Dix ans de bohème

Chapitre 2

...

Mais par Froger1, devenu rédacteur en chef, je pus enfin voir de près, ainsi qu'il convient à un myope, et toucher du doigt les poètes, non plus dans la solennité du café Tabourey ou du café Voltaire; mais dans une minuscule brasserie appelée le Sherry-Cobbler, qui mérite quelques lignes de souvenirs.

Ce Sherry-Cobbler, situé sur le boulevard Saint-Michel — le centre des affaires, ô poésie! — entre le lycée Saint-Louis et la librairie Derenne, où s'éditait alors la République des lettres, était présidé par une fort belle blonde, Joséphine, qui, après bien des avatars, a fini par aller fonder une brasserie au Téxas. On était servi — servi est une façon de parler, vous verrez pourquoi — par de jeunes et jolies filles, dont plusieurs ont fait leur chemin. Mais ce qui, dès l'abord, distinguait le Sherry-Cobbler de n'importe quelle autre brasserie, c'est qu'il n'y eut jamais là de boisson s'appelant Sherry-Cobbler, ce breuvage américain y étant aussi profondément inconnu que l'homérique ambroisie; nul des allants ou venants ne peut se vanter d'avoir, à l'aide d'un chalumeau, humecté son gosier de ce nectar spécial, qui servait pourtant d'enseigne au modeste établissement tenu par Joséphine.

Un soir, trois audacieux lycéens — cet âge est sans pitié — trois lycéens, la bouche armée de panatellas énormes, des cigares pareils à des cornes de rhinocéros, entrèrent en ce séjour de lyrisme, et, ô stupeur, demandèrent à la jeune fille qui devait les servir:

— Trois sherry-cobblers!

Trois sherry-cobblers, trois!
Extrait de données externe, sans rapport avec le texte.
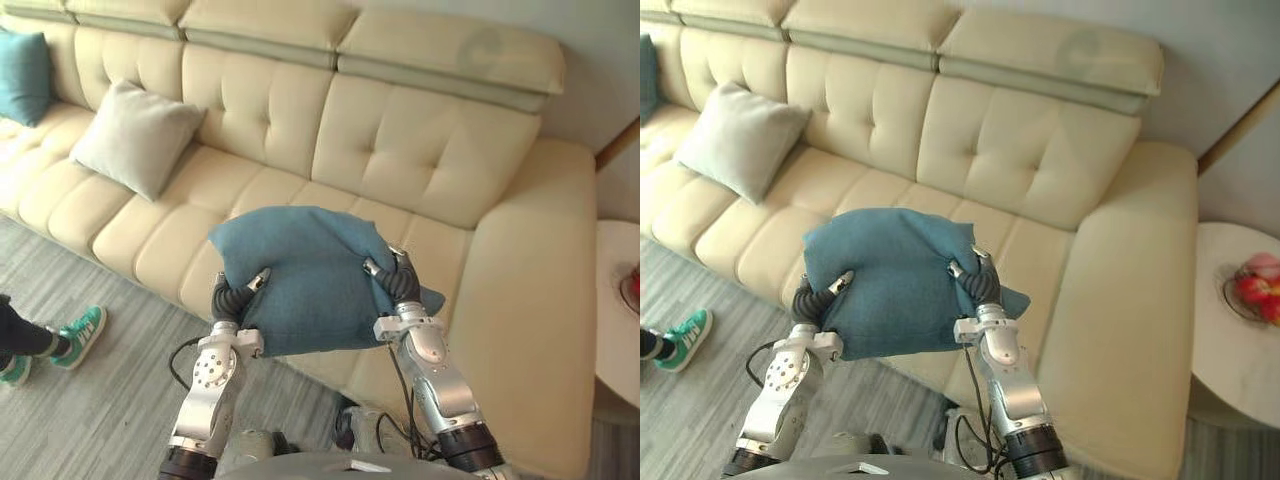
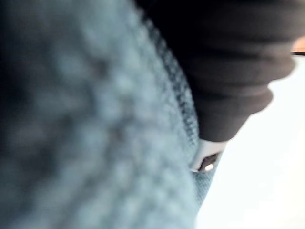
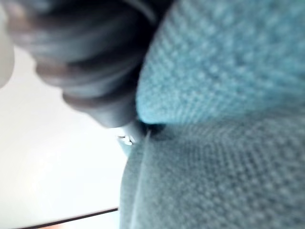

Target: Pick up cushions and gather them together orderly.

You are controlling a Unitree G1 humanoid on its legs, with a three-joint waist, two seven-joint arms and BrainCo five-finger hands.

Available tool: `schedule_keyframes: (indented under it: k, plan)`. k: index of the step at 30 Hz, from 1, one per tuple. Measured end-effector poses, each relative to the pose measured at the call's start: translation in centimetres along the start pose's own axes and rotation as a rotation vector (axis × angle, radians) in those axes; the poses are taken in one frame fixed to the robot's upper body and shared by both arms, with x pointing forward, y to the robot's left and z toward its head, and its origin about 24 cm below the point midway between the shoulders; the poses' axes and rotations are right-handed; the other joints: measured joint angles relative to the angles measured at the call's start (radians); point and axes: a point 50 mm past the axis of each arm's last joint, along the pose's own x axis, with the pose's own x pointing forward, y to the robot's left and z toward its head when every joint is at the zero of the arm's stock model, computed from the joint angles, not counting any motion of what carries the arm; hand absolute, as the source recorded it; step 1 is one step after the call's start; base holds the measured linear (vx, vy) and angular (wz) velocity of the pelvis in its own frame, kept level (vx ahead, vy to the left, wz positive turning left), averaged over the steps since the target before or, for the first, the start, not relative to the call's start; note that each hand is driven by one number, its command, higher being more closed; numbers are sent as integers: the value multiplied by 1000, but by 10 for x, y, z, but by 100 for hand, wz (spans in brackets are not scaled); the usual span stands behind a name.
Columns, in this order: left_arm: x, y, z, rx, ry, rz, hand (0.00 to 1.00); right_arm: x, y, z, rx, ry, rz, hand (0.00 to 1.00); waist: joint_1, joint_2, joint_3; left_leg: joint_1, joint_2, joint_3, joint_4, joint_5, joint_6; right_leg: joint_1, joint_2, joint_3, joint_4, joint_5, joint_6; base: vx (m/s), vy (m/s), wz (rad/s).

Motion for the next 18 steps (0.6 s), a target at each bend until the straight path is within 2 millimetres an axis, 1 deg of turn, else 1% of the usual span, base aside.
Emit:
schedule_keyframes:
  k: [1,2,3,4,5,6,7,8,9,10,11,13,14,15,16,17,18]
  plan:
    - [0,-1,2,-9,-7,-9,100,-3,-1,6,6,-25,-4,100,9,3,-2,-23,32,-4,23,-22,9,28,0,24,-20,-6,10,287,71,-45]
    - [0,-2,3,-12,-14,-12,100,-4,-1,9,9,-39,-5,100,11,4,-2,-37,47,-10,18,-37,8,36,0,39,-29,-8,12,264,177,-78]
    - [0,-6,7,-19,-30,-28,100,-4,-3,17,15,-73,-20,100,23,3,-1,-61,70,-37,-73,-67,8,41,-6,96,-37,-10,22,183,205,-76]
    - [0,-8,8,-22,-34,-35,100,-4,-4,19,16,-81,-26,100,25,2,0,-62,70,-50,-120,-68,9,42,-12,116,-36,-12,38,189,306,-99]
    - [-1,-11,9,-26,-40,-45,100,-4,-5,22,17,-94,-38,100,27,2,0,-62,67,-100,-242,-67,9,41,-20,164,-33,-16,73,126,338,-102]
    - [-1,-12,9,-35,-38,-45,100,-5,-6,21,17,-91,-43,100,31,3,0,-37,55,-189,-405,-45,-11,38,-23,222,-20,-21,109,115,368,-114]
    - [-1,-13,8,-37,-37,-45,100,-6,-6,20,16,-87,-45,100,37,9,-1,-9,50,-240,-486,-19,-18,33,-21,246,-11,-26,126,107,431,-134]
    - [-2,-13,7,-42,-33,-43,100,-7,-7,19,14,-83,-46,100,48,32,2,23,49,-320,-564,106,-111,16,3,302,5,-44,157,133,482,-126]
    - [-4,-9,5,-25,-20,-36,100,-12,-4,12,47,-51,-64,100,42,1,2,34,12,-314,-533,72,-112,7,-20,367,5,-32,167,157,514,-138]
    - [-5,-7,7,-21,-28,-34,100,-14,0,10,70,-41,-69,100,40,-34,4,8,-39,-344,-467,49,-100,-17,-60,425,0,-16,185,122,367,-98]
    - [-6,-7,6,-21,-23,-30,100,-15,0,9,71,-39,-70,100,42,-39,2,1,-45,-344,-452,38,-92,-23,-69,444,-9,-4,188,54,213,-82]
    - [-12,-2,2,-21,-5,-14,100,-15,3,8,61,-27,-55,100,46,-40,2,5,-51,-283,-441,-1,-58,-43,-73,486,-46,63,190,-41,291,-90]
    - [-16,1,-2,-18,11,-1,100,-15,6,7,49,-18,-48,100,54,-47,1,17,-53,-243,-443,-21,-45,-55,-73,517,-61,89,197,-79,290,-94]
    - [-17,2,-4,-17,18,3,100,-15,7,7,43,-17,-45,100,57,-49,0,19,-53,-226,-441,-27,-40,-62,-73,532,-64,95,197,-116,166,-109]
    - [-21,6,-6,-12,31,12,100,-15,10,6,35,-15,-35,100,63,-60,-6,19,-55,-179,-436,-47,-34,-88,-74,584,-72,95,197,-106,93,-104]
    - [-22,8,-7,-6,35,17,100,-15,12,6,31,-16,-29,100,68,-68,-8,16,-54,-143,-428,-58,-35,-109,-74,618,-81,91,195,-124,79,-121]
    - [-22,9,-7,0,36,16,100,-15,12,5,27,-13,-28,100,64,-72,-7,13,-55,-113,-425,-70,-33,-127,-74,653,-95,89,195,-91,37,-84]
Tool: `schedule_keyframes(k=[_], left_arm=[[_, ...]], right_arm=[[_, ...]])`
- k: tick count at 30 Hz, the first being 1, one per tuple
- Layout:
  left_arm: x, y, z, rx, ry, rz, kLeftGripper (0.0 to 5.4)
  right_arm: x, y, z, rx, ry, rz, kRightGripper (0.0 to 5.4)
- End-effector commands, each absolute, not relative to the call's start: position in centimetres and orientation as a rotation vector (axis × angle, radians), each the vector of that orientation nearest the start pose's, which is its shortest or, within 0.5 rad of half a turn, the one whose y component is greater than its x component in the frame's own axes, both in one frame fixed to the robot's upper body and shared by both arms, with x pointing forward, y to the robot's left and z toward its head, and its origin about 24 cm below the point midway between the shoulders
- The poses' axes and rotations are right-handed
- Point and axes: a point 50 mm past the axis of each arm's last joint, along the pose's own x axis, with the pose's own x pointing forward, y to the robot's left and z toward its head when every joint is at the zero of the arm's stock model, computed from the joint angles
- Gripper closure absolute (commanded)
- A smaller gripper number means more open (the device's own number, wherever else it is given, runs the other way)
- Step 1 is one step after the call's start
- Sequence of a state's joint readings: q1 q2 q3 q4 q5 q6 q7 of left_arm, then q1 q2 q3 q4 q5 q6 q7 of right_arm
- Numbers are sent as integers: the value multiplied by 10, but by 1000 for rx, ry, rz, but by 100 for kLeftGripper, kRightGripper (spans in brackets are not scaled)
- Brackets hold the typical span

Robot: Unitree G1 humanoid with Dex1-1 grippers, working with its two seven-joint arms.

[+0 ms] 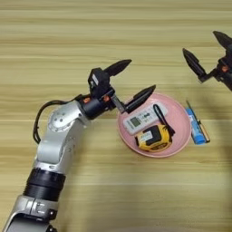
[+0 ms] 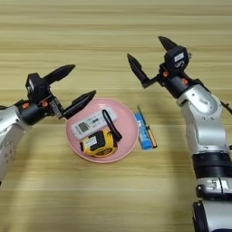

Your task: Move the objects on the table

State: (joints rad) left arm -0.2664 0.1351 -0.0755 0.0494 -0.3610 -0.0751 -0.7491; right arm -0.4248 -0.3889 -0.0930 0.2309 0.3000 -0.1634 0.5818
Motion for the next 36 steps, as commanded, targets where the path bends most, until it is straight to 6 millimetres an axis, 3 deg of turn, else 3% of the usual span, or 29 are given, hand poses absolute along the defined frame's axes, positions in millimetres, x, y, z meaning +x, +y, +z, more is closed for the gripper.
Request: schedule_keyframes(k=[1, 8, 13, 20, 27, 36], left_arm=[[294, 120, 112, -107, -367, -717, 2], [309, 144, 99, 18, -399, -390, 2], [309, 156, 89, 105, -422, -266, 2], [313, 174, 69, 21, -361, -118, 2], [314, 182, 59, 41, -348, -59, 2], [314, 180, 49, 62, -332, -51, 2]], right_arm=[[316, -204, 145, -161, -363, 507, 0], [309, -208, 138, -150, -351, 490, 0], [306, -210, 134, -152, -344, 485, 0], [305, -208, 126, -146, -307, 500, 0], [304, -212, 116, -127, -227, 499, 0], [276, -227, 95, -66, -148, 558, 0]])
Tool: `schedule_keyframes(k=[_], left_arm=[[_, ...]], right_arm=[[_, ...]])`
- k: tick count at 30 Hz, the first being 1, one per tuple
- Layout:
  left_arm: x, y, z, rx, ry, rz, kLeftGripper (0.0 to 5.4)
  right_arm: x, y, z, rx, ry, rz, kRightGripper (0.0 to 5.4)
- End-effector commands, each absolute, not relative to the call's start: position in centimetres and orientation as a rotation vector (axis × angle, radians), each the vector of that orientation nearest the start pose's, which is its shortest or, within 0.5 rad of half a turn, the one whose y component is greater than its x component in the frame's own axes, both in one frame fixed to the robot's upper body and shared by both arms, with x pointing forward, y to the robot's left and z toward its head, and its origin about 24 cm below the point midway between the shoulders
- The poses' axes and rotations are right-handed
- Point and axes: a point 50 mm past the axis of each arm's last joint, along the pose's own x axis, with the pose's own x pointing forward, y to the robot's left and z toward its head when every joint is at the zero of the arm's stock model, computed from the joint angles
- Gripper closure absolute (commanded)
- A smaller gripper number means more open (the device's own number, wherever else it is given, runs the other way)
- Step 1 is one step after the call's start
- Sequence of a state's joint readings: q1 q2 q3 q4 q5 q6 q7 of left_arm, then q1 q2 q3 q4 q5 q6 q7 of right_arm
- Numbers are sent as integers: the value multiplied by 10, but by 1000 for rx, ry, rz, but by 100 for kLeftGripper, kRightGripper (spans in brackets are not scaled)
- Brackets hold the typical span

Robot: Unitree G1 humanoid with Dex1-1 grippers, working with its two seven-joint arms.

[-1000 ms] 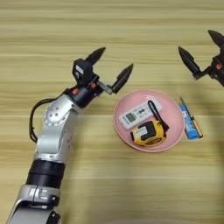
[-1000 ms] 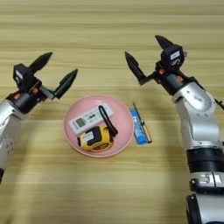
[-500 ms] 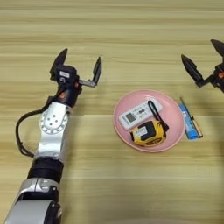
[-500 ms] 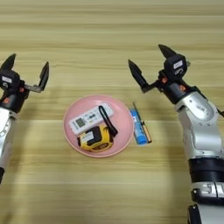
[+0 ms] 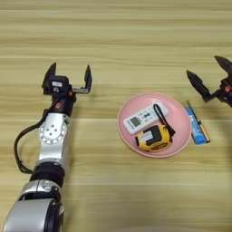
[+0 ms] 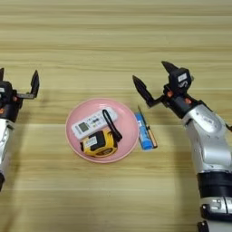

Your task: Move the objects on the table

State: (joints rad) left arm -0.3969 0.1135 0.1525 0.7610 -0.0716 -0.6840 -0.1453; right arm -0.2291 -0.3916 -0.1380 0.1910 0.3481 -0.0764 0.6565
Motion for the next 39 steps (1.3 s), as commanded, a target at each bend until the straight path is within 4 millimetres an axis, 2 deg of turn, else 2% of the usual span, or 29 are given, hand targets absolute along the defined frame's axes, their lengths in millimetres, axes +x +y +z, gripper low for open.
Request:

Un, c'eût été de l'audace, mais trois! La blonde préposée, ignorant ce breuvage, crut d'abord à une mauvaise plaisanterie de la part de ces potaches; puis, sur leur insistance, elle se rabattit vers la caissière, et formula la demande de ces clients sauvages et extravagants.

— Répondez qu'il n'y en a plus, dit la caissière, pour sauver l'honneur du drapeau.

C'est en cet endroit paradoxal que les poètes s'assemblaient, et que je vins moi-même, enfin délivré de ma timidité, m'assoir à mon tour. Je n'osais pourtant point élever la voix en ce cénacle, j'écoutais, ainsi qu'il sied à un bon néophyte, j'ouissais les hardis propos, les rudes reparties, les merveilleuses dissertations, qui scintillaient, lorsque Coppée, Mendès, Mérat, Paul Arène, Stéphane Mallarmé, Villiers de l'Isle-Adam, Valade, mort depuis, ce poète qui signait Silvius d'adorables chroniques rimées, et dont Monselet a dit :

Et je vois un jeune Valade,
Un jeune Valade à pas lents,

lorsque tant de poètes parnassiens ou non, baudelairiens ou poësques, se rencontraient avec leurs cadets, Richepin, Bouchor, Bourget, Rollinat, A.Froger, Ponchon, le peintre Tanzi2, Michel de l'Hay3, Guillaume Livet4, l'avocat Adrien Lefort, Alexandre Hepp5, qui publiait ses premiers vers, Vautrey6, Edmond Deschaumes7, frais émoulu du collège.

Etc.

Émile Goudeau
Dix ans de bohème
1888

1 - Adelphe Froger (né 1855) était co-rédacteur en chef de La République des Lettres, avec Catulle Mendès.
2 - Léon Tanzi (1846-1913), dans l'atelier duquel Richepin, Ponchon et Bouchor jouaient les pièces de ce dernier.
3 - Goudeau fait probablement référence au peintre Michel-Eudes de L'Hay (1849-1900), qui était membre des Vilains Bonshommes.
4 - Guillaume Livet (1856-1919) était romancier, dramaturge, journaliste et médecin.
5 - Alexandre Hepp (1857-1924), romancier et journaliste, futur disciple de Zola.
6 - Probablement Gustave Vautrey (1855-1923), poète et auteur dramatique.
7 - Edmond Deschaumes (1856-1916) était un écrivain français familier du Chat Noir, dont il a été le secrétaire de la rédaction du journal.